Seyfried received his PhD from the University of Illinois Urbana-Champaign in 1976. His postdoctoral fellowship studies were in the Department of Neurology at the Yale University School of Medicine where he served as an assistant professor in neurology. He did undergraduate work at St.Francis College in Brooklyn, NY (United States)|, and received a master's degree in genetics from Illinois State University, Normal.

== Research and views ==
His research focuses on mechanisms of chronic diseases such as cancer, epilepsy, neurodegenerative lipid storage diseases, and caloric restriction diets. He previously served as chair of the Scientific Advisory Committee for the National Tay-Sachs and Allied Diseases Association. His 2012 book is Cancer as a Metabolic Disease: On the Origin, Management, and Prevention of Cancer. Seyfried is a popular interview guest regarding the metabolic theory of cancer.

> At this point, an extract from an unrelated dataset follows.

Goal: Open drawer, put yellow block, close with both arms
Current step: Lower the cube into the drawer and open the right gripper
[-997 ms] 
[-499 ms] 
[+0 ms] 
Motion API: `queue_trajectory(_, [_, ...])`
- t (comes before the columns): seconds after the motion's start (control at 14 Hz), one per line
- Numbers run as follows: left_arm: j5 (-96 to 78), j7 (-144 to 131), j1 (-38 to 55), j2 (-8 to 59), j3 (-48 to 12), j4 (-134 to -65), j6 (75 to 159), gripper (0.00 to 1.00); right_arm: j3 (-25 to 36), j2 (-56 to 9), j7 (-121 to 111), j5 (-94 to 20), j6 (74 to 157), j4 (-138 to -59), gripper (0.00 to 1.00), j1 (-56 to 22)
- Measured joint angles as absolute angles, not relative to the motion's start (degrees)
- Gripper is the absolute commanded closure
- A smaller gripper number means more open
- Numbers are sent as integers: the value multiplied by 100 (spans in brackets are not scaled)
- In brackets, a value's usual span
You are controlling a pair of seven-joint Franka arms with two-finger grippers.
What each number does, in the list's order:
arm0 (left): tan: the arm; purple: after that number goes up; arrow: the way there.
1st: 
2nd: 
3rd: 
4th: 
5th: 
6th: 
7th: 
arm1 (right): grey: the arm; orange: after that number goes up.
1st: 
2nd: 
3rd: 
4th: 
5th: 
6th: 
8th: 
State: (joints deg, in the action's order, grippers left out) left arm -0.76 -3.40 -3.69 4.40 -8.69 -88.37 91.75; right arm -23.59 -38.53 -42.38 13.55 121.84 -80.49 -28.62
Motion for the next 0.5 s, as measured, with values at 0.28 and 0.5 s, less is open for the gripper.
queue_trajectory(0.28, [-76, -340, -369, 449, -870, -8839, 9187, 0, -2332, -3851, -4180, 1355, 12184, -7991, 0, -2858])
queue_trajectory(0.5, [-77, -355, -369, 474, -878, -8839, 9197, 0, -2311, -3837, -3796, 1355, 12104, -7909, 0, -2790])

In podcast interviews Seyfried has claimed that radiation therapy and chemotherapy, which he compares to "medieval" treatments, can only marginally improve life expectancy by 1-2 months for cancer patients, with Seyfried advocating that cancer patients adopt a ketogenic diet but most importantly during active treatment in combination with other complimentary therapies such as HBOC sessions and Glutamine inhibition in what he calls press/pulse therapy. Seyfried's claims about the effectiveness of conventional cancer treatments are not supported by scientific evidence, and other medical professionals have said there is insufficient evidence that ketogenic diets are effective treatments for cancer. In his peer-reviewed scientific publications, Seyfried has argued that dose-adjusted chemotherapy and radiation should be integrated into ketogenic metabolic therapy.